About
I am an incoming Business Economics PhD student at Boston University’s Questrom School of Business. My research interests lie in empirical industrial organization, particularly as applied to housing and energy markets. On a personal note, I love playing tennis, reading, history, and obsessing over politics.
Research
Works-in-Progress
Abstract
Existing measures (e.g., Bartik, Gupta and Milo (2025) and Gyourko, Hartley, and Krimmel (2021)) of regulatory stringency focus on statutory authority; building on recent policy debates, I aim to develop a complementary measure that captures the discretionary authority exercised by local policymakers. I document the existence and economic significance of a distinct class of housing and land-use regulation that operates through case-by-case policymaker discretion — an institutional feature particularly prominent in California’s Bay Area.
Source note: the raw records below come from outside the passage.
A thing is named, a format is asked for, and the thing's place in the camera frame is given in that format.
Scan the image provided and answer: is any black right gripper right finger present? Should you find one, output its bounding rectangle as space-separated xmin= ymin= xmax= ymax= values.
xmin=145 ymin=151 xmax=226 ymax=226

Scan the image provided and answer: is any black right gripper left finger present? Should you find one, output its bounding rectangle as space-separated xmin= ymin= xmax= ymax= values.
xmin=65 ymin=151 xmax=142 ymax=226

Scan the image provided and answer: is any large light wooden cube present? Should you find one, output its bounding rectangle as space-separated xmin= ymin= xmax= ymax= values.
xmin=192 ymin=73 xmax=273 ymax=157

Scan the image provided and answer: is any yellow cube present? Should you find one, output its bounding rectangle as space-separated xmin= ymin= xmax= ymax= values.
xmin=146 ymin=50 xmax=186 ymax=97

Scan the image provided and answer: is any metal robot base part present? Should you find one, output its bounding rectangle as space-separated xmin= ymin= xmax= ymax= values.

I measure this by digitizing San Francisco Planning Commission minutes to build a text-based index of discretionary authority at the meeting-project level. With this novel measure, I plan to the mechanisms through which pro-housing state legislation - often aimed at constraining local discretionary authority via streamlining mandates (e.g., SB35 (2017)).
Other Work
Abstract
Over the past half-century, numerous transitional justice (TJ) measures have been implemented globally. While much research has examined different TJ modalities in the aftermath of authoritarian rule and armed conflict, a growing body of work recognizes TJ outside of political transitions. We study a noteworthy export from transitional to non-transitional settings: truth commissions. Building on scholarship on TJ in established democracies, we introduce new quantitative data from the Varieties of Truth Commissions Project on truth commissions in an overlooked but significant case: the United States. The data captures 20 past, present and proposed official US truth commissions, most of them at the subnational level. Though their mandates vary considerably, they all address racial injustice, with an emphasis on anti-Indigenous and anti-Black violence. We elaborate on trends in the data and discuss the implications for unfolding efforts to reckon with historical and contemporary racial violence and injustice in the United States.